Nails on a chalk board do not do anything to me, but I swear I have found the equivalent to it, and then some:

"Sit, sit, sit, sit, sit, sit, sit"
"Cinder, Cinder, Cinder, Cinder, Cinder"
"Come, come, come, come, come, come" (I JUST started on her with this and stay today. I have probably worked her twice with this command and she still has a very lose grasp on what it means)
"Stay, stay, Cinder, stay, stay, stay."

On top of that my sister has a friend who works at PetSmart and she's been telling me things about her... The first one was to enroll her in one of their dog training classes because that way I can have "professional" help. 

1. I know what I'm doing. I've trained dogs in basic obedience before. I know how to use positive reinforcement and what you should and should not do. ****, I've even trained my cat! I do not need to go to a class.

2. I do not know how she is with other dogs. She is not a little puppy. She is a 60 lbs German shepherd with a high prey drive. I do not think taking her into an environment with lots of little dogs around would be a very good idea until I know how she is with other dogs.

3. If I were to take her to a training class, it would not be with PetSmart. I would go to the place I was looking into taking my own puppy when I get one. 

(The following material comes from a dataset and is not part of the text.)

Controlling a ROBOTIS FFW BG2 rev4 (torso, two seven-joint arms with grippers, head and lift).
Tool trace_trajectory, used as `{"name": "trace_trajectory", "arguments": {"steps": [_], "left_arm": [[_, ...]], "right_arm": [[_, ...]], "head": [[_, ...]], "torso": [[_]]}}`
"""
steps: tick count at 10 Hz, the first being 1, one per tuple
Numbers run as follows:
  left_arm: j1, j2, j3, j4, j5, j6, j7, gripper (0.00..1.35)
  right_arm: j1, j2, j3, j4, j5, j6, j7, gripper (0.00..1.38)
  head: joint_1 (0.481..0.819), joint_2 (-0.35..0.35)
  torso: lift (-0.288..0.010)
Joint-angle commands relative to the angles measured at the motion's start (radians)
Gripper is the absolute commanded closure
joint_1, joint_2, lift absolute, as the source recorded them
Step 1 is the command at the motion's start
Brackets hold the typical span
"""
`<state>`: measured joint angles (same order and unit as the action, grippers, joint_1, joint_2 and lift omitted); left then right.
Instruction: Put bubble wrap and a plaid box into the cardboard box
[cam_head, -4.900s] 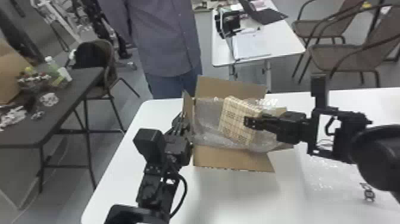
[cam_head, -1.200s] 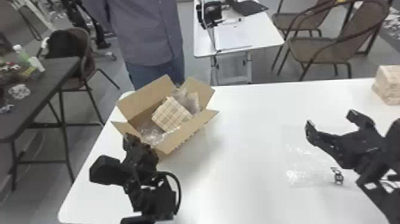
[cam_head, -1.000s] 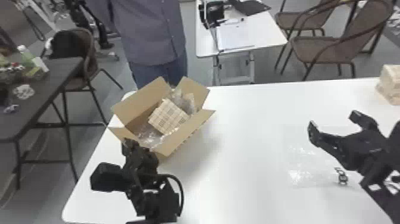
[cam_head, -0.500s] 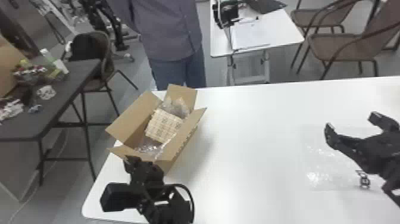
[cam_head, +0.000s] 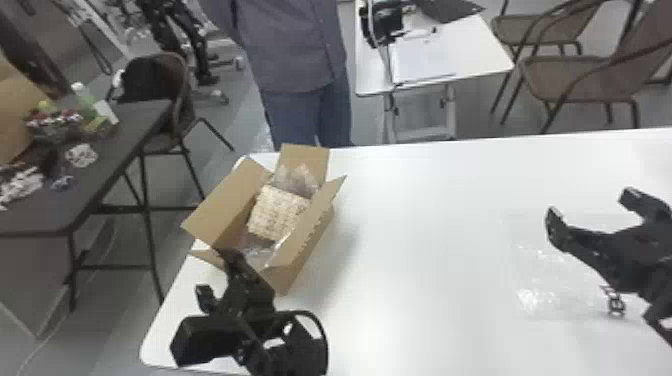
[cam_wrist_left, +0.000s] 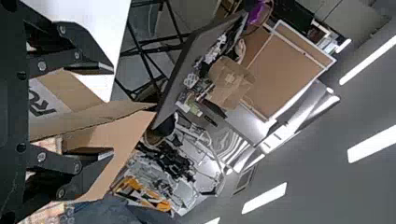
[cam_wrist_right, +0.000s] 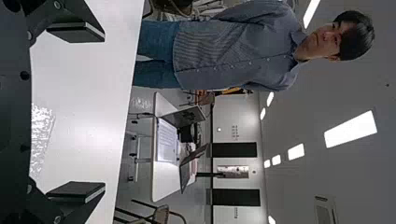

Then she starts telling me about a dog that a guy brought it and he said it was a husky/GSD mix. Her friend started going around asking her other friends if they thought it was a wolf hybrid. She then came to the conclusion that this was, in fact, a wolf hybrid because: 

1. It was big and had hug paws!

2. It paced its kennel back and forth.

3. It picked up a bull dog by the neck and shook it back and forth.

Now, this sounds like it could very well be a husky/GSD mix, because those are not wolf-only behaviors. So I say this, and of course my sister gets snarky with me (she's 16). She says that her friend has vastly more dog experience than I do and that husky/GSD mixes do not look anything like a wolf hybrid.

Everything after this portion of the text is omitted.